Now he's 2 and we've been invited to a wedding in Philadelphia in the summer. Now that really would be madness!!

I can see it's very hard to predict how you'll feel and you're perfectly within your rights to decline. But don't rule it out completely without a thought- we had a great time.

Mumgenius · 28/01/2010 13:20

I think its obvious that if you don't want to go then of course you shouldn't plan to go. Your friend probably doesn't expect you to go. As someone else said, we had a few people who we invited to our wedding because we wanted to invite them and include them even though we knew that that probably couldn't come.

You might be lucky and be in a position when babe is 4 months that they are sleeping well, feeding well and you feel fine, but there is no way of knowing that now. For every mother who feels on top of things by 4 months there is a mother who is still getting to grips with things. Unless you really want to go away and feel confident that you'll cope with it, don't give yourself the added pressure.

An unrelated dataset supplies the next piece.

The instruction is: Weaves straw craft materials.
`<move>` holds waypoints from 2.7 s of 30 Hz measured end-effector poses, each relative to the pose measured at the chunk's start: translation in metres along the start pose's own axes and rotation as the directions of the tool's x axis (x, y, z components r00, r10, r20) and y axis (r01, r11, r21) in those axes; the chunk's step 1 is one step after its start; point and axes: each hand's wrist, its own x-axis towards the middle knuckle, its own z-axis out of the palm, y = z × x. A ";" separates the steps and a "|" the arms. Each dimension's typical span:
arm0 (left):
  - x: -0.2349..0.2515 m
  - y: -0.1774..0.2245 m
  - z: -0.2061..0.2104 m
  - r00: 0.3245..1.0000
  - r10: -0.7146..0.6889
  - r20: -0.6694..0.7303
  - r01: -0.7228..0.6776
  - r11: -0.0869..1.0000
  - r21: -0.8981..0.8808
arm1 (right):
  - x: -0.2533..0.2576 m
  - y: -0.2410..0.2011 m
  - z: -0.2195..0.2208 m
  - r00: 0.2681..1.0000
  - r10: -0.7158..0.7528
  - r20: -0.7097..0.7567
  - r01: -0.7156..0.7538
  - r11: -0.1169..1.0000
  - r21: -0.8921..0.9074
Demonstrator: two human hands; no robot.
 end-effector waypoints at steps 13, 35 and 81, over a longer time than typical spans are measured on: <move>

If you find that you really would like a summer holiday, wait til closer to the time and book a last minute holiday somewhere closer to home and have a lovely first family holiday yourselves.

14hourstillbedtime · 28/01/2010 17:15

I think it completely depends on how close you are to your friend....

I was bridesmaid to a very, very good friend at 3.5 months postpartum and we had to travel with baby from SF to London. We, um, had a very colicky baby that screamed most of the time even when we were 'wearing' him and b/fing on demand (note: some babies are just like that... it has feck all to do with your parenting!)So, DH had to 'wear' the baby over his suit (God love him...) and take him out of the church/reception area to rock him for the requisite 40 minutes before he fell asleep, and I had to keep popping my boob out of my (very nice!) bridesmaid's outfit...

As you can tell, it was a bit of a nightmare, and the only reason we did it was cos friend and I were so close and I had agreed to be B/Maid at the wedding.

Having said that, I do think we are a bit gung ho and just did it, even though temperament of baby made it such a nightmare...

Expecting No. 2 in April... wonder what that will be like after exhilirating experience with DS?!!